Starting at the line below holding "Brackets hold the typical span" and stopping at the line holding "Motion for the", print every line exactly, both ends included, and leave the rest out.

——

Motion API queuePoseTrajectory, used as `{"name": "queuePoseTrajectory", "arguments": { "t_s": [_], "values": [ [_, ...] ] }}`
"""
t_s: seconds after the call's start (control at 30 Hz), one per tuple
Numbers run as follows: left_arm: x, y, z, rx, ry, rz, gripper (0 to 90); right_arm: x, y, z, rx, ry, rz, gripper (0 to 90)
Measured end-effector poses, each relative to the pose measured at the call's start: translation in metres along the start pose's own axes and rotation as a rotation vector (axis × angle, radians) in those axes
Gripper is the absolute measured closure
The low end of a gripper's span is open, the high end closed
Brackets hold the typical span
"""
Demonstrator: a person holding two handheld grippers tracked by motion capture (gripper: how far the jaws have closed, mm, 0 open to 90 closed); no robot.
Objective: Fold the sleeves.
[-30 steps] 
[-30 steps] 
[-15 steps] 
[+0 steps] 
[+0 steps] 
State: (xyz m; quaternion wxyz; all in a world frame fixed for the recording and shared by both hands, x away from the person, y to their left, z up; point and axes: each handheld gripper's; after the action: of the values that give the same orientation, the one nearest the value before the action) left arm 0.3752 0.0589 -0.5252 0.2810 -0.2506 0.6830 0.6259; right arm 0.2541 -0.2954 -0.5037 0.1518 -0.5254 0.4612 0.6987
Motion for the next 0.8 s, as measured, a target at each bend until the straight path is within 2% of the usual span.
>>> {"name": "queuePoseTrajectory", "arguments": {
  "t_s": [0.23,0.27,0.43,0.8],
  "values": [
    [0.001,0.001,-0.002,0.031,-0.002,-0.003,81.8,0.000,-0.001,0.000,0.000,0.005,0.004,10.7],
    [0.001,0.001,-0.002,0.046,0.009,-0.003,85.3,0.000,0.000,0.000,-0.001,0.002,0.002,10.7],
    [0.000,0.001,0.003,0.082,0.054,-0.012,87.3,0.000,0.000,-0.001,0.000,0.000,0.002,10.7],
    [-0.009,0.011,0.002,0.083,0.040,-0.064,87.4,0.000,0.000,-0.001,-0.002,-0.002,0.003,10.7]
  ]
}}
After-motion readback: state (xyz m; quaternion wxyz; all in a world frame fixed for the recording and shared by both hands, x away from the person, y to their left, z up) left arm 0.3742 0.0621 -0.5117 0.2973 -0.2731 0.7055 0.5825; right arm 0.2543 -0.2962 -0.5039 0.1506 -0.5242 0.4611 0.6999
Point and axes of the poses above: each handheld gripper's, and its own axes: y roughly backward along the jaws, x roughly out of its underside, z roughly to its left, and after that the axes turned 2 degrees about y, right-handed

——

▸ RESULT OF THE EXERCISE
Brackets hold the typical span
"""
Demonstrator: a person holding two handheld grippers tracked by motion capture (gripper: how far the jaws have closed, mm, 0 open to 90 closed); no robot.
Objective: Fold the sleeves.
[-30 steps] 
[-30 steps] 
[-15 steps] 
[+0 steps] 
[+0 steps] 
State: (xyz m; quaternion wxyz; all in a world frame fixed for the recording and shared by both hands, x away from the person, y to their left, z up; point and axes: each handheld gripper's; after the action: of the values that give the same orientation, the one nearest the value before the action) left arm 0.3752 0.0589 -0.5252 0.2810 -0.2506 0.6830 0.6259; right arm 0.2541 -0.2954 -0.5037 0.1518 -0.5254 0.4612 0.6987
Motion for the next 0.8 s, as measured, a target at each bend until the straight path is within 2% of the usual span.

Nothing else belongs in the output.